I believe the combination of ABZ Sensor used via HWEncoder and the CORDIC optimization may get you to your goal.
In the PM conversation @Candas1 mentioned in post #17, we were thinking of leveraging SmoothingSensor for this. Add a new variable to apply a fixed offset to the timestamp before calculating the predicted angle. To get good results, you’d have to measure the average time between the sensor update and PWM duty update on your specific hardware.
But if using hardware current sense, you’d ideally want to make two separate angle predictions, or perhaps use the previous frame’s angle for the current transformation. Otherwise you’ll be transforming the start-of-the-frame current readings by the end-of-the-frame angle, and cancel out your improvement. But I’m not sure how to cleanly integrate that into the library code.

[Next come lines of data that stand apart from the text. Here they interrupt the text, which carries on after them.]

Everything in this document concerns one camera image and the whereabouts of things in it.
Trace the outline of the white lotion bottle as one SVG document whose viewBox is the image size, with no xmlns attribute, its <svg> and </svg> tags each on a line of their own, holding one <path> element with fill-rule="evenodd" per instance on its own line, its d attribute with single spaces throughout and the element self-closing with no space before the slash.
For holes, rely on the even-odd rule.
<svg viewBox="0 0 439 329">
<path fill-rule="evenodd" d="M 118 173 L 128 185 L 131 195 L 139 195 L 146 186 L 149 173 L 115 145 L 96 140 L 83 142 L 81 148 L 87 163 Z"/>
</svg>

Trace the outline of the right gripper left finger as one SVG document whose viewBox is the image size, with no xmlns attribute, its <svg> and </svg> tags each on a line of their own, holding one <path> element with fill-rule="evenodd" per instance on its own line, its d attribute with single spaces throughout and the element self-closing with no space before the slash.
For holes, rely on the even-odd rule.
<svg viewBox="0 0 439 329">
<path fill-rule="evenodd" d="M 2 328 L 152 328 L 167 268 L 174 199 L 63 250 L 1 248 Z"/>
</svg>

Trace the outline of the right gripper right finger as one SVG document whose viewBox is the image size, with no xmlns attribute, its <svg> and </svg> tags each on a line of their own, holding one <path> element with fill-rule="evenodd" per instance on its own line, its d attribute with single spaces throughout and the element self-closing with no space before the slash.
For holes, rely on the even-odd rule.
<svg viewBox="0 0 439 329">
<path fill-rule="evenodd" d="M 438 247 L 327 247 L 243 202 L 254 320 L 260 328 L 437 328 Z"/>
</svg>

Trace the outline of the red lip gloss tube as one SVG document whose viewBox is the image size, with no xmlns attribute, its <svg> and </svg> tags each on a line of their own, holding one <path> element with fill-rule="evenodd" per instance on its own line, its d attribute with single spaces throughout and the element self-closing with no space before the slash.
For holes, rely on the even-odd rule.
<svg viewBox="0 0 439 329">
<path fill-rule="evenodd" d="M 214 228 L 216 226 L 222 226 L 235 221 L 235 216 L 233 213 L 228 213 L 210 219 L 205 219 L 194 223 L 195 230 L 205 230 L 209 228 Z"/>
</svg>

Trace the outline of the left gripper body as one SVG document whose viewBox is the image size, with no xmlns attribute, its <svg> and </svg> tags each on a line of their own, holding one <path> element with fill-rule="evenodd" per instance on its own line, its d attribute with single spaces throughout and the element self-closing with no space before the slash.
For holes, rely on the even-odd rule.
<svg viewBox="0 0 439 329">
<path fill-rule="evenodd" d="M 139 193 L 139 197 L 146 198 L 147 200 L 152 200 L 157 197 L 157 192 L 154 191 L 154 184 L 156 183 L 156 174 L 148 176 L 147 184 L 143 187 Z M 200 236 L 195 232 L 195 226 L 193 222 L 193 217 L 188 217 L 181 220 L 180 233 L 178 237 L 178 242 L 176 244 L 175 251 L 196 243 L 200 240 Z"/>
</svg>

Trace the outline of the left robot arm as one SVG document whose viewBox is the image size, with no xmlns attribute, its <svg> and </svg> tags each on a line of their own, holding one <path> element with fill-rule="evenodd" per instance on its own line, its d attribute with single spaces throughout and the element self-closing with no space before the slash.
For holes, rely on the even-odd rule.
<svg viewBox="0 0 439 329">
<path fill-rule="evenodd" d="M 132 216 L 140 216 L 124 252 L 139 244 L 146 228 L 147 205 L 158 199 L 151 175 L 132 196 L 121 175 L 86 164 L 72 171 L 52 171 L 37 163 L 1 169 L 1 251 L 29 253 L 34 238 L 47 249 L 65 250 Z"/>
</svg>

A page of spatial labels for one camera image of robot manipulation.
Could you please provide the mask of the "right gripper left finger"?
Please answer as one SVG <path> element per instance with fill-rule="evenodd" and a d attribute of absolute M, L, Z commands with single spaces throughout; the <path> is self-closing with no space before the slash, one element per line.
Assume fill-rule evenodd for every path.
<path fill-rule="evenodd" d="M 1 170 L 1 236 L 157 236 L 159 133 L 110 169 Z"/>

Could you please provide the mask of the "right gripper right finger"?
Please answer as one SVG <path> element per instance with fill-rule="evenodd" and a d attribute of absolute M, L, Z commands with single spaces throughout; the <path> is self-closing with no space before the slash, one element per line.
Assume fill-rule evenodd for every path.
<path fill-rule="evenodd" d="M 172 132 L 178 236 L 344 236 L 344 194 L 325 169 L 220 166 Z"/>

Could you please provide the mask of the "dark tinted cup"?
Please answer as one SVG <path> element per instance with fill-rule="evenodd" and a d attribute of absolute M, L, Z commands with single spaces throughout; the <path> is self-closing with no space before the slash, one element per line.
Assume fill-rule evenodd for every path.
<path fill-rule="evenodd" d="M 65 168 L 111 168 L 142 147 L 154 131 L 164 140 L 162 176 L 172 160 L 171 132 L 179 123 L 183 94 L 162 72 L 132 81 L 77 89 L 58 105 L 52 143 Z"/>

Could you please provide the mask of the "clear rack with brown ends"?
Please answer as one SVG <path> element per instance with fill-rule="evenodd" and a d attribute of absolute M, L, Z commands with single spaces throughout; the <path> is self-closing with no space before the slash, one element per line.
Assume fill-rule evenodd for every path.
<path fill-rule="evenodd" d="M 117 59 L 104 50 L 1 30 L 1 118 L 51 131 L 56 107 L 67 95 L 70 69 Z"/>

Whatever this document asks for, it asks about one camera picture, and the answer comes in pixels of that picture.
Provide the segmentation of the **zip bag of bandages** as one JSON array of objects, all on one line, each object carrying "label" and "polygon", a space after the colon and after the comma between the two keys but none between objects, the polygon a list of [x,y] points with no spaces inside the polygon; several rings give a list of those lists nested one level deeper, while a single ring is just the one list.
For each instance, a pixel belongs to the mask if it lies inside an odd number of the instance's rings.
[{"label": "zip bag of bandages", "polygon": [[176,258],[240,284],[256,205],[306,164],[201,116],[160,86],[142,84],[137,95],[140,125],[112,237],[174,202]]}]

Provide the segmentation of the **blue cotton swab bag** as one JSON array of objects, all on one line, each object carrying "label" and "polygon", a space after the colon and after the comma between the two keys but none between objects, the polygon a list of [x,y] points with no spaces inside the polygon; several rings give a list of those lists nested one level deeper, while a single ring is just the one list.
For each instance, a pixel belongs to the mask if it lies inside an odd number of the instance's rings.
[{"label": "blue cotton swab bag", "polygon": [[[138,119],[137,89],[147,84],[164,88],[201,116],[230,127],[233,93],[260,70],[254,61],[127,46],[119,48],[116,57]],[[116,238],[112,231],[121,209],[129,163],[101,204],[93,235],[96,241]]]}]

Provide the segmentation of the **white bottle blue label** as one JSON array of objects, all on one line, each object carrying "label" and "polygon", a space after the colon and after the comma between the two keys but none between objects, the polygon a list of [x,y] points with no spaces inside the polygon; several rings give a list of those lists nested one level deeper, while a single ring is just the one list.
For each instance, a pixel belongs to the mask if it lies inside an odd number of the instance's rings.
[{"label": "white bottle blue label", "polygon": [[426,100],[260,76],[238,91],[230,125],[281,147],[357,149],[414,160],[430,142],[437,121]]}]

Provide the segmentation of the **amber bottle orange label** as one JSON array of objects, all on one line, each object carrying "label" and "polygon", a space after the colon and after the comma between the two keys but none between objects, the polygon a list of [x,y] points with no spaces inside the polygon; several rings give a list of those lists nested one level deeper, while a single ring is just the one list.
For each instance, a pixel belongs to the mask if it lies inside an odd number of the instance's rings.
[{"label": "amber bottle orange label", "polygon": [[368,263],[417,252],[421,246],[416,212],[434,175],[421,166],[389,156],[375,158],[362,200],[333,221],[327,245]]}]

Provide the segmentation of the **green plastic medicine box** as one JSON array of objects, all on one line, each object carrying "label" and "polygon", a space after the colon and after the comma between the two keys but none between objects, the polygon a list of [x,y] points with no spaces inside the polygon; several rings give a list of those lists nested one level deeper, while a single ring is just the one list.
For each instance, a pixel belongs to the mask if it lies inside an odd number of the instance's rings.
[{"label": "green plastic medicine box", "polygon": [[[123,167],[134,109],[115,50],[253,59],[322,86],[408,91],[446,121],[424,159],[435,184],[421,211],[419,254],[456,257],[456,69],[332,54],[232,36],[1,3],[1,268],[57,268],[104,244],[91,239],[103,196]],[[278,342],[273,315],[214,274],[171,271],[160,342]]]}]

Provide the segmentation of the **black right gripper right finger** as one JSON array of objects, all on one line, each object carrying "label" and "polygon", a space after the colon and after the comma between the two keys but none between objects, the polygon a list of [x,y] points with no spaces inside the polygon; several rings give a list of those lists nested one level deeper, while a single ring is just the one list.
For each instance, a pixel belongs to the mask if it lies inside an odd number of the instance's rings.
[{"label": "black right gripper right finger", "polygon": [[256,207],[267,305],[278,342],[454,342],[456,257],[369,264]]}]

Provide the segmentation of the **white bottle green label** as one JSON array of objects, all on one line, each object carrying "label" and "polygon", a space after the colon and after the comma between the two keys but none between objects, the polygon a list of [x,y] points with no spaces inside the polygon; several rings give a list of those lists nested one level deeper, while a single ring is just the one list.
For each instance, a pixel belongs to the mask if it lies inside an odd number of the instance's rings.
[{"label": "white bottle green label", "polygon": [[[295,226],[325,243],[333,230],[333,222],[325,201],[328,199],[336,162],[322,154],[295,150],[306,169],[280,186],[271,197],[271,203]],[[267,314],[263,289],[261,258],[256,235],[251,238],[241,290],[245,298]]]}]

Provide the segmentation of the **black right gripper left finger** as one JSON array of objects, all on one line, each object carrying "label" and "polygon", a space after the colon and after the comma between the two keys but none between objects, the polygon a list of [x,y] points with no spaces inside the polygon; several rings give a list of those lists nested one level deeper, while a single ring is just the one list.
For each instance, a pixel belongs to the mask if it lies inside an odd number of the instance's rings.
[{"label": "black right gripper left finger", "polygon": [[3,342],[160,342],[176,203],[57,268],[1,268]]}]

I tried downsample rates of 22 on my ST32F030, but I didn’t notice any difference.
I also mentioned before, there is a typo in the default.h file (@runger )
I’ve tried to play with the motor.zero_electric_angle value to see whether this would help, as suggested above. And the difference is massive.
Not only do I reach speeds of 1700 rad/s (and possibly beyond), the currents are much lower at high speeds. Main loop is still around 13 kHz with the changes I reported here.
I tweaked the sensor offset manually at every speed so at to get the lowest multimeter-based current draw and then fitted the data as follow:
Since the new sensor value calculation was slowing down the main loop by 1 kHz, I chose to only update the value every 10 loops.
Pasting here the current measurements with this correction. Note that beforehand, with a static zero_electric_angle, at above 1000 rad/s I was maxing out my power supply at 5A.
All manual, tuning the offset value at every speed point. Since the current measure (which I was trying to minimize) was taken from a multimeter, I couldn’t really automate anything.
Same would be possible with the G4 implementation as it’s also using injected adc
[EDIT2] And you will see a difference even in voltage mode, because if current sense is initialized, those interrupts are triggered even if you are not in foc_current mode.
Just one doubt @runger , there are 2 ways to use current sense with G431.
The G431B-ESC specific one with DMA’s and no interrupt, and the generic G4 implementation that uses interrupts and injected adc?